# Moots at Ride the Rockies and BTC



## D-Town (Aug 22, 2004)

Just an FYI for those of you that are doing Ride the Rockies or Bicycle Tour of Colorado this year, both of which hit Moots hometown of Steamboat, Moots is apparently doing special tours/events to coincide with the rides. Beware, I took a demo Vamoots at last years BTC and was forced to buy one over the winter as a result. 

The info below on RTR is from the Moots website, and I emailed Moots about the BTC and posted Moots response below: 

BTC: "We’ll be setting up a demo tent at the registration point (the high school). We’ll be handing out flyers with a map to the factory on them. Our open house will be from 3-8:00 on the 23rd , making ice cream with the ice cream bike and giving tours of the factory- fastest batch of pedaled ice cream gets a prize. We decided to have it that Saturday because on Sunday you’ll be going in the opposite direction to Walden –which I must say is a stellar ride. So take care, hopefully we’ll see you on the 23rd! Good Luck with the ride!"

RTR: "Ride the Rockies on a Moots, Visit the Factory and Enjoy Some Leg Cranked Ice Cream

Moots Cycles Celebrates Ride the Rockies with Bike Demos, Open Houses and an Ice Cream Bike

Steamboat Springs, CO – Moots Cycles is once again proud to partner with the 2007 Denver Post Ride the Rockies offering free road bike demos along the 422-mile route. This will be the fourth consecutive year Moots has been involved with the annual June cross-state tour.

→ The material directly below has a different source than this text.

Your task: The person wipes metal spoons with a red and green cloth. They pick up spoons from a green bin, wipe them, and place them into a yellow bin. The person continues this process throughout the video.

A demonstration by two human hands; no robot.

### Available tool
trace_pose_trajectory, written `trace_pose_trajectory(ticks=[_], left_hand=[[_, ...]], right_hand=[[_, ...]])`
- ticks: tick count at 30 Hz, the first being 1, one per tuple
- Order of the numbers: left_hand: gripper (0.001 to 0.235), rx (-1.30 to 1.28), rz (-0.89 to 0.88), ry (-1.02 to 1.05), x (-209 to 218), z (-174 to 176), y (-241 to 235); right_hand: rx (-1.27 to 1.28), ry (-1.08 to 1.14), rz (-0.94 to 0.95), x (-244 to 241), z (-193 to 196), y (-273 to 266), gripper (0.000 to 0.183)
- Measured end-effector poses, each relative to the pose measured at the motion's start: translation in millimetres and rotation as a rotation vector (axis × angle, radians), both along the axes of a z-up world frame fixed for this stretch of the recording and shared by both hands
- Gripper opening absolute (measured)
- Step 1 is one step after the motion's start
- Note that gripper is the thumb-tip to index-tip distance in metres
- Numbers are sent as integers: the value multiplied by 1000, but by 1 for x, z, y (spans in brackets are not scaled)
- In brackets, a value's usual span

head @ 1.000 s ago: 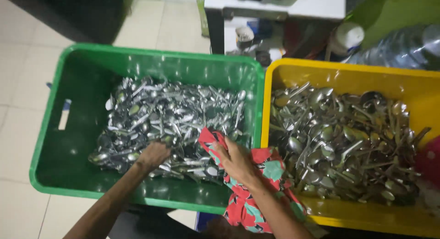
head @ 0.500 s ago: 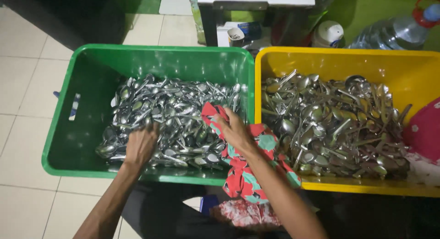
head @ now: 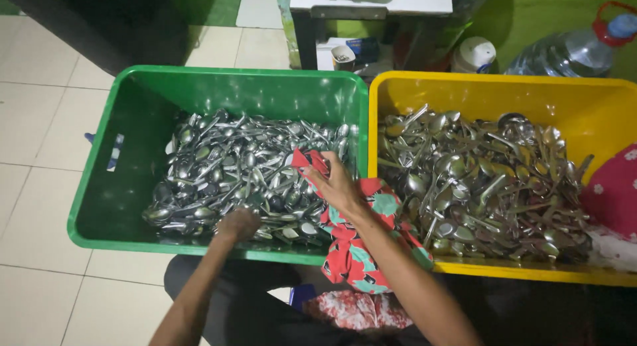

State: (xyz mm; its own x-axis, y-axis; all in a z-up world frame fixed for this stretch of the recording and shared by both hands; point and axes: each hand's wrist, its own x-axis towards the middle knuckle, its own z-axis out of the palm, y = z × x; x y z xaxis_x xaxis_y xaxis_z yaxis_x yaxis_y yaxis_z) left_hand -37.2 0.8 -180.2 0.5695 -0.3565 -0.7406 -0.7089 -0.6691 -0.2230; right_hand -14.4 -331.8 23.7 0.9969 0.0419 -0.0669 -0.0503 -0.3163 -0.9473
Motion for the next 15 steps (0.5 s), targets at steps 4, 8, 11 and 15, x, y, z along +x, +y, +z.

Interested riders should stop by the Moots tent at Summit High School in Frisco, CO beginning Saturday June 16th at 12:00 pm to sign up for Vamoots or Compact demo road bikes. Moots bikes will be available daily, reserved on a first-come-first-serve basis. Riders’ bicycles will be transported via the Moots van to the afternoon’s destination.

After pedaling the first 98 miles of the 2007 Ride the Rockies, riders will find themselves in beautiful Steamboat Springs, CO, hometown of Moots Cycles. “We’re excited to have the 2007 route come through Steamboat,” said Jon Cariveau, Moots Cycles’ national sales manager. “This is a fantastic opportunity to demo a Moots for the day on the same roads that inspired our designs and to stop by the factory for a visit.” 

Moots Cycles will host an open house at the factory on Sunday June 17th from 1:00 pm to 
7:00 pm featuring factory tours, a free raffle, bike friendly refreshments and ice cream. Come watch homemade ice cream be pedaled to perfection with world’s only titanium ice cream bike. Riders can look forward to a second open house on Monday, June 18th from 7:00 am to 9:00 am as they begin their 44-mile pedal to Craig, CO.

The Moots factory is located at 2545 Copper Ridge Drive, just a few miles west of downtown Steamboat Springs. Look for signs and the silver and green Moots balloons!"


----------



## Bocephus Jones II (Oct 7, 2004)

I toured the factory last time it went through...highly recommended. Warning...it will make you lust for a Moots.  I resisted though.


----------